ISSN : 1301-5680
e-ISSN : 2149-8156
Turkish Journal of Thoracic and Cardiovascular Surgery     
Coronary vasculature and postoperative atrial fibrillation: a risk factor analysis
Adil Polat1, İrfan Şahin2, Cihan Yücel1, İmran Önür2, Hakan Dinçkal2, Vedat Erentuğ3
1Department of Cardiovascular Surgery, Bağcılar Training and Research Hospital, İstanbul, Turkey
2Department of Cardiology, Bağcılar Training and Research Hospital, İstanbul, Turkey
3Department of Cardiovascular Surgery, Erzincan University School of Medicine, Mengücek Training and Research Hospital, Erzincan, Turkey
DOI : 10.5606/tgkdc.dergisi.2013.7517
Background: This study aims to investigate the results of coronary artery bypass graft (CABG) surgeries in terms of the relation of postoperative atrial fibrillation, coronary vasculature, and the nature and extent of coronary artery disease.

Methods: Between January 2011 and May 2011, 94 consecutive CABG patients (68 males, 26 females; mean age 61.4±10.9 years; range 38 to 87 years) who were operated in our clinic were enrolled in this prospective observational study.

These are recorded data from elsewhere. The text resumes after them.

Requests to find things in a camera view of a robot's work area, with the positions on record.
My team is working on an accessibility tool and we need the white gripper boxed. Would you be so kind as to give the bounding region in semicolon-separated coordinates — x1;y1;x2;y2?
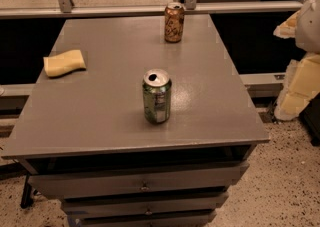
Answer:
273;0;320;121

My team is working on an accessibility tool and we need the green soda can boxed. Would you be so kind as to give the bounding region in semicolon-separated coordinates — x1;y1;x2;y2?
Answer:
142;69;172;124

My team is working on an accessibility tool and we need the brown soda can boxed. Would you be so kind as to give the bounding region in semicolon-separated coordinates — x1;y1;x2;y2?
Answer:
164;2;184;43

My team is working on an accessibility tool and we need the yellow sponge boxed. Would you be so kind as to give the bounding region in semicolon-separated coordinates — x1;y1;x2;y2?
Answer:
43;50;86;78

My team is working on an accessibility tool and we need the middle grey drawer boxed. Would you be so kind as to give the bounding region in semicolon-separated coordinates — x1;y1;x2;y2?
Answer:
62;190;228;219

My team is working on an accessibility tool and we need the grey drawer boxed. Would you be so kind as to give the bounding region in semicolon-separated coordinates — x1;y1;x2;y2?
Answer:
68;210;216;227
29;161;249;199
62;190;228;219

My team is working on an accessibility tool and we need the bottom grey drawer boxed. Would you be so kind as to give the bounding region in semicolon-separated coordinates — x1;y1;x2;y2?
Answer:
68;210;216;227

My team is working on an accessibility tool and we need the grey drawer cabinet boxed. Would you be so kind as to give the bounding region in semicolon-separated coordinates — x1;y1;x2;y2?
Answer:
0;14;271;227

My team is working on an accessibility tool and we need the top grey drawer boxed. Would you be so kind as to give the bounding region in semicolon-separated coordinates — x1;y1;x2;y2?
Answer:
29;161;249;199

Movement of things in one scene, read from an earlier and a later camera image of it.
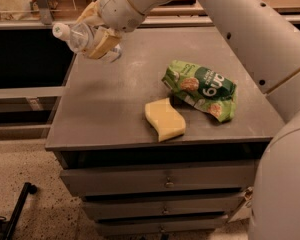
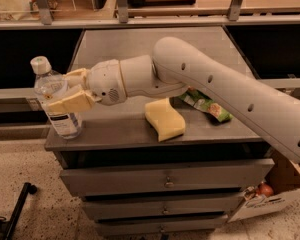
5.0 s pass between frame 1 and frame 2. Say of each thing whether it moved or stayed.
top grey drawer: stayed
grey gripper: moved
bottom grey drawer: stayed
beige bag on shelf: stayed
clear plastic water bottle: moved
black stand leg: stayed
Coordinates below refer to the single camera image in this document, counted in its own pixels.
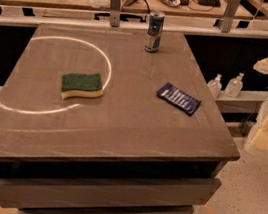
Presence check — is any blue rxbar blueberry wrapper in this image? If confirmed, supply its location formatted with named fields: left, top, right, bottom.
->
left=156, top=82, right=201, bottom=116

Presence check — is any green and yellow sponge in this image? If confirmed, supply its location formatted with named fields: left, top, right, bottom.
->
left=61, top=73, right=103, bottom=100

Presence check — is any clear sanitizer bottle right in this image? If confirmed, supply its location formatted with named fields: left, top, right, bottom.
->
left=225, top=72, right=243, bottom=97

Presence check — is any clear sanitizer bottle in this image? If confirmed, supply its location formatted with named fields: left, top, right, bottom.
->
left=225, top=72, right=243, bottom=97
left=207, top=74, right=222, bottom=98

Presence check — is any clear sanitizer bottle left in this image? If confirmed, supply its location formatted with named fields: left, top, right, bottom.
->
left=207, top=74, right=222, bottom=98

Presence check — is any blue energy drink can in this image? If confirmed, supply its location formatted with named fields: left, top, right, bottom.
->
left=144, top=10, right=165, bottom=53

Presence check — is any grey drawer cabinet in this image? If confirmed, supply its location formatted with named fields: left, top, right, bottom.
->
left=0, top=4, right=259, bottom=214

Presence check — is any top grey drawer front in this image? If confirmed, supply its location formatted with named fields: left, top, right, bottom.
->
left=0, top=178, right=221, bottom=209

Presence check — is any aluminium frame rail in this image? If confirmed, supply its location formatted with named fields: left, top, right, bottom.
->
left=0, top=0, right=268, bottom=69

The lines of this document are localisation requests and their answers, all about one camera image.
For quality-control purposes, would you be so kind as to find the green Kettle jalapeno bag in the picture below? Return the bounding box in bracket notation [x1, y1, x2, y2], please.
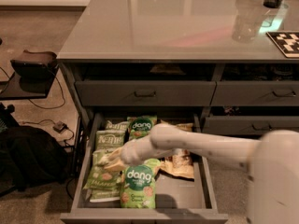
[83, 150, 121, 190]

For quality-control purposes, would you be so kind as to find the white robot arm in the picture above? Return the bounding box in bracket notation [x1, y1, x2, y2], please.
[100, 123, 299, 224]

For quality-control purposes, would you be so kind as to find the rear green Kettle bag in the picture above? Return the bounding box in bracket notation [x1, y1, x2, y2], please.
[105, 120, 129, 131]

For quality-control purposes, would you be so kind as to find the front green Dang bag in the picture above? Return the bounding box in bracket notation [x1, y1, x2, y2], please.
[120, 159, 161, 209]

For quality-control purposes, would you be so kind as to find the green dang bag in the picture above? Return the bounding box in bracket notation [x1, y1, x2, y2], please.
[127, 115, 157, 140]
[120, 159, 161, 209]

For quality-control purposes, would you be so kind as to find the rear green Dang bag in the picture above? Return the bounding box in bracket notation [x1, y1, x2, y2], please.
[127, 115, 157, 140]

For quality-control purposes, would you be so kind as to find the brown sea salt chip bag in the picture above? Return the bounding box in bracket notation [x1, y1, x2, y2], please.
[159, 119, 195, 180]

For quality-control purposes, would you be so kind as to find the grey top left drawer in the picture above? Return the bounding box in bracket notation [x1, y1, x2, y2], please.
[75, 80, 216, 106]

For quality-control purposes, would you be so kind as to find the black bag on floor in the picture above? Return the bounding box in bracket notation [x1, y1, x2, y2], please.
[0, 126, 67, 191]

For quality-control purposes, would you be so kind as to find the open grey middle drawer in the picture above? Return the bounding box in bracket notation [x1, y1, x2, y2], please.
[61, 113, 228, 224]

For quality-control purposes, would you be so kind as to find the grey middle right drawer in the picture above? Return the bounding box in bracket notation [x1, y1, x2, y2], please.
[202, 116, 299, 135]

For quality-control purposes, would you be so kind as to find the grey top right drawer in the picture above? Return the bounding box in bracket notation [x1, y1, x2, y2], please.
[211, 81, 299, 106]

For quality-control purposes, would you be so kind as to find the black power adapter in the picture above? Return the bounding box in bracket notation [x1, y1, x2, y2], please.
[52, 121, 66, 133]

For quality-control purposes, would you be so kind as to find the small dark side table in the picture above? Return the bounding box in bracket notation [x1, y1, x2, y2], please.
[0, 73, 55, 100]

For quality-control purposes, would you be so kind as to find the grey cabinet with glass top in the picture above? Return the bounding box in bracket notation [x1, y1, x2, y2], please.
[56, 0, 299, 161]

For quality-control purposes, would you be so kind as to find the black white fiducial marker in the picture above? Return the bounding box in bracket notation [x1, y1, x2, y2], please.
[266, 31, 299, 58]

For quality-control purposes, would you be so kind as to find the black floor cable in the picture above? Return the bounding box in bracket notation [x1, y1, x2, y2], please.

Logistic regression analysis was performed for the factors influencing the occurrence of postoperative atrial fibrillation. The perioperative parameters (Gensini score, Rentrop score, number of revascularized vessels, dominant coronary artery system, revascularization of the dominant coronary artery system, left main coronary artery disease, clinical status on admission, left ventricular dysfunction, and left atrium diameter) were analyzed as independent variables.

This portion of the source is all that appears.